Even When I Don’t Feel It, You’re Working

“It is quite right that you should feel that ‘something terrific’ has happened to you (It has) and be ‘all glowy.’ Accept these sensations with thankfulness as birthday cards from God, but remember that they are only greetings, not the real gift. I mean, it is not the sensations that are the real thing. The real thing is the gift of the Holy Spirit which can’t usually be—perhaps not ever—experienced as a sensation or emotion. The sensations are merely the response of your nervous system. Don’t depend on them. Otherwise when they go and you are once more emotionally flat (as you certainly will be quite soon), you might think that the real thing had gone too. But it won’t. It will be there when you can’t feel it. May even be most operative when you can feel it least” (C. S. Lewis).

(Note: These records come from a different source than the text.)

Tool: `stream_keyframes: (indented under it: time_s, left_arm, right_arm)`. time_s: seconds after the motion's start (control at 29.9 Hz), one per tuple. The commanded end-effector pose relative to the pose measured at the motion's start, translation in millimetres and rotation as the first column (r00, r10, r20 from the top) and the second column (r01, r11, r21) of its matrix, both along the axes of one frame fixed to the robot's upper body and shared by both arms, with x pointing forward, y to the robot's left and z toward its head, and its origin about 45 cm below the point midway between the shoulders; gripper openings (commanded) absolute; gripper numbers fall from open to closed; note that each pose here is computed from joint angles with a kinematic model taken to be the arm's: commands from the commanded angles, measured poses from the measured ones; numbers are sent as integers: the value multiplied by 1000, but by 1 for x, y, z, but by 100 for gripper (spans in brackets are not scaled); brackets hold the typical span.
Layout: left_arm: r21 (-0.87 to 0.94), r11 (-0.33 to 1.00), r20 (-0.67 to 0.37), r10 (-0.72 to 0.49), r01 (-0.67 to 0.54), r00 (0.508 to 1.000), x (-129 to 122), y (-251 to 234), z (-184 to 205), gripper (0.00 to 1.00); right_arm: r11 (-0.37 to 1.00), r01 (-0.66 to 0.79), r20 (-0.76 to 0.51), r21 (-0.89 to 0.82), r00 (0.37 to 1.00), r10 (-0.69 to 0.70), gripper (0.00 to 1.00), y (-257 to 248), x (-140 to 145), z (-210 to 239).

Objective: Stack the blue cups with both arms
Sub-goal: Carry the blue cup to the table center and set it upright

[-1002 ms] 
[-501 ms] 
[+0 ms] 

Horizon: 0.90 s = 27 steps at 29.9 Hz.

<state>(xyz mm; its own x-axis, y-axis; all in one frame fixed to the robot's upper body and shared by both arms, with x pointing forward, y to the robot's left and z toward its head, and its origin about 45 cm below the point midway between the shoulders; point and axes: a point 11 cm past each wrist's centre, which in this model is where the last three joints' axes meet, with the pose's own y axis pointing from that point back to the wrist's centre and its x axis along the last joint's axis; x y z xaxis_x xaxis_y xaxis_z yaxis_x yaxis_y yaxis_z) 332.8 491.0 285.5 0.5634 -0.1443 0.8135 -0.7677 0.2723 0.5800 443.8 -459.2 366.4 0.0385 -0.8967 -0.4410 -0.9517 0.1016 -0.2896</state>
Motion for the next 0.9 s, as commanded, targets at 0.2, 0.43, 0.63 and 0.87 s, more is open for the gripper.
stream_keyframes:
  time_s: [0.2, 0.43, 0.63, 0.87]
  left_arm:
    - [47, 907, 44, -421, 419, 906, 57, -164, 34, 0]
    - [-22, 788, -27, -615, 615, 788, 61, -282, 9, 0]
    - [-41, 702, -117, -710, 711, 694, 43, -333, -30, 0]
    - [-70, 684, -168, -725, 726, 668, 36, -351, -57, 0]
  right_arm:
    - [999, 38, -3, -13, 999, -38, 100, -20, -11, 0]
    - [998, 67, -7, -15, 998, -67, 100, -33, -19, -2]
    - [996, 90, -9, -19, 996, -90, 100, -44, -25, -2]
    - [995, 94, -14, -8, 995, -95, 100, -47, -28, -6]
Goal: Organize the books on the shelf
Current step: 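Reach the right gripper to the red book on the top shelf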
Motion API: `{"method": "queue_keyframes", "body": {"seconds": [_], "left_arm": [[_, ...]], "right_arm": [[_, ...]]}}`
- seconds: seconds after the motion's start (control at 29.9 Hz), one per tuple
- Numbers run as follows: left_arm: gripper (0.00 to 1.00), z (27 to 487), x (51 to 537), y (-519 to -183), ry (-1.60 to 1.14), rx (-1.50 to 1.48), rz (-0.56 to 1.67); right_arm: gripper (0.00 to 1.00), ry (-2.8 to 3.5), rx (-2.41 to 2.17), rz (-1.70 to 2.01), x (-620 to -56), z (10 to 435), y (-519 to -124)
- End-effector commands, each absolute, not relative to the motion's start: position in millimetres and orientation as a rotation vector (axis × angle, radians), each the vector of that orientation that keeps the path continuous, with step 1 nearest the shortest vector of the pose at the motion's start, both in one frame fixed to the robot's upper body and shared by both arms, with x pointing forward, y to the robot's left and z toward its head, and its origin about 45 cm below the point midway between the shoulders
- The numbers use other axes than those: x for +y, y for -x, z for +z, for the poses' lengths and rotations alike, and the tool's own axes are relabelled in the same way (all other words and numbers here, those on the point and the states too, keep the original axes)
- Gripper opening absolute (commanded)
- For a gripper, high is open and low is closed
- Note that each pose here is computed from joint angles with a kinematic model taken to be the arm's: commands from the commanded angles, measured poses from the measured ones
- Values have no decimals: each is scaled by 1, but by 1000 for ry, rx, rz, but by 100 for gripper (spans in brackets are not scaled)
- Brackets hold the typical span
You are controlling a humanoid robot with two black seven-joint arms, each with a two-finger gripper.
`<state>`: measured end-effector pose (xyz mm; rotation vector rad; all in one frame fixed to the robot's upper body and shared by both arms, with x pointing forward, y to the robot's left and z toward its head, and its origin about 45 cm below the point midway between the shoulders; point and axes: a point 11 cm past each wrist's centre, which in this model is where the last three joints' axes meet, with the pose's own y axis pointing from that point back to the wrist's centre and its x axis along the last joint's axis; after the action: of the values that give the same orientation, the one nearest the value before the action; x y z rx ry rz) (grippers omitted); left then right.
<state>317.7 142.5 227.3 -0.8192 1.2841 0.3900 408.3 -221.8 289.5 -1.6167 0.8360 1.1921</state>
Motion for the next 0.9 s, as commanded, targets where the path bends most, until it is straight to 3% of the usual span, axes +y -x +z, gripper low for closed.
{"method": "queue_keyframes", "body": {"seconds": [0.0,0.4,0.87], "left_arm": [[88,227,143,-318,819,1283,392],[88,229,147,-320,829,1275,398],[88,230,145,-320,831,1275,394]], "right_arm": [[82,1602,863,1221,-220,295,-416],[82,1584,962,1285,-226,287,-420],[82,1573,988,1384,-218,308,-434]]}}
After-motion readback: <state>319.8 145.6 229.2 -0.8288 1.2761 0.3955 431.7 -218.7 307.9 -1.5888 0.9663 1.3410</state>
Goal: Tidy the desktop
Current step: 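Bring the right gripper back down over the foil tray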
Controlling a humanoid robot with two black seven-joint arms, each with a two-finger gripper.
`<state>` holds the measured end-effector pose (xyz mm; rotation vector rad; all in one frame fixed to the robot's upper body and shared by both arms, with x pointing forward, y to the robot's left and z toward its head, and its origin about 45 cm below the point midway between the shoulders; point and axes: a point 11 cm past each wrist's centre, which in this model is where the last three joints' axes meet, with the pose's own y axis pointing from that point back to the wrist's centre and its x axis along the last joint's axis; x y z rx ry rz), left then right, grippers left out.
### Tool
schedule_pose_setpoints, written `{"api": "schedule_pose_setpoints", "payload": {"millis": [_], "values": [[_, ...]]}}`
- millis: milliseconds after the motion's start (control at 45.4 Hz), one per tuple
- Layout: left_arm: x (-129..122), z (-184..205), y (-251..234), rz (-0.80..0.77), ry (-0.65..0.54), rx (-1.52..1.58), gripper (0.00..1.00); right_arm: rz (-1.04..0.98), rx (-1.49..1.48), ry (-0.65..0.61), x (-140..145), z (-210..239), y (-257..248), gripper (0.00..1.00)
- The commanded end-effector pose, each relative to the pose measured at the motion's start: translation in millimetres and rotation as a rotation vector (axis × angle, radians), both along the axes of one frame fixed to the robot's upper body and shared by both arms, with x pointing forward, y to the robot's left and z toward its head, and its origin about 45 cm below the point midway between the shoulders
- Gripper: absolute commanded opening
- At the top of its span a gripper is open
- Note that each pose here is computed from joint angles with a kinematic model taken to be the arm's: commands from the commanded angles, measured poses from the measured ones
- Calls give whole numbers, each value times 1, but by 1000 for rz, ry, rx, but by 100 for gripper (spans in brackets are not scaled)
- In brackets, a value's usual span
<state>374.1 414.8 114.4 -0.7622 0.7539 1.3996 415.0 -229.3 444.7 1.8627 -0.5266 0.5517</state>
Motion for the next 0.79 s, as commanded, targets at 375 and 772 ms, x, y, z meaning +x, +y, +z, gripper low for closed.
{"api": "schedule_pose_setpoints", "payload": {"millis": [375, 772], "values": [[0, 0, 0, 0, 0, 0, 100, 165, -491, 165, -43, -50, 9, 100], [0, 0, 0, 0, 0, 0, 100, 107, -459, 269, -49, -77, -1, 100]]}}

I think feelings are great, especially when they’re connected to worship. But it’s dangerous to make feelings a barometer of my worship experience. Worship that comes without feelings can be just as genuine and real because you’re still declaring the worth of God from a place of one who has experienced the goodness of God, even if you’re not currently feeling it.

On the converse, it’s just as dangerous to make the abundance of feelings equate with good worship. Feelings are good, but they’re not God. Feelings can and will mislead you because they are influenced by so many factors outside of yourself and God — how hungry you are, how tired you are, how stressed you are . . . . Feelings can lead to wrong beliefs about God if those feelings aren’t subjected to the Word of God, rather than the other way around.

Jesus told us that true worship happens in spirit and in truth, with the heart and with the mind. Sometimes, that means feelings and sometimes not. But it is still worship if it focuses on God and not what you feel.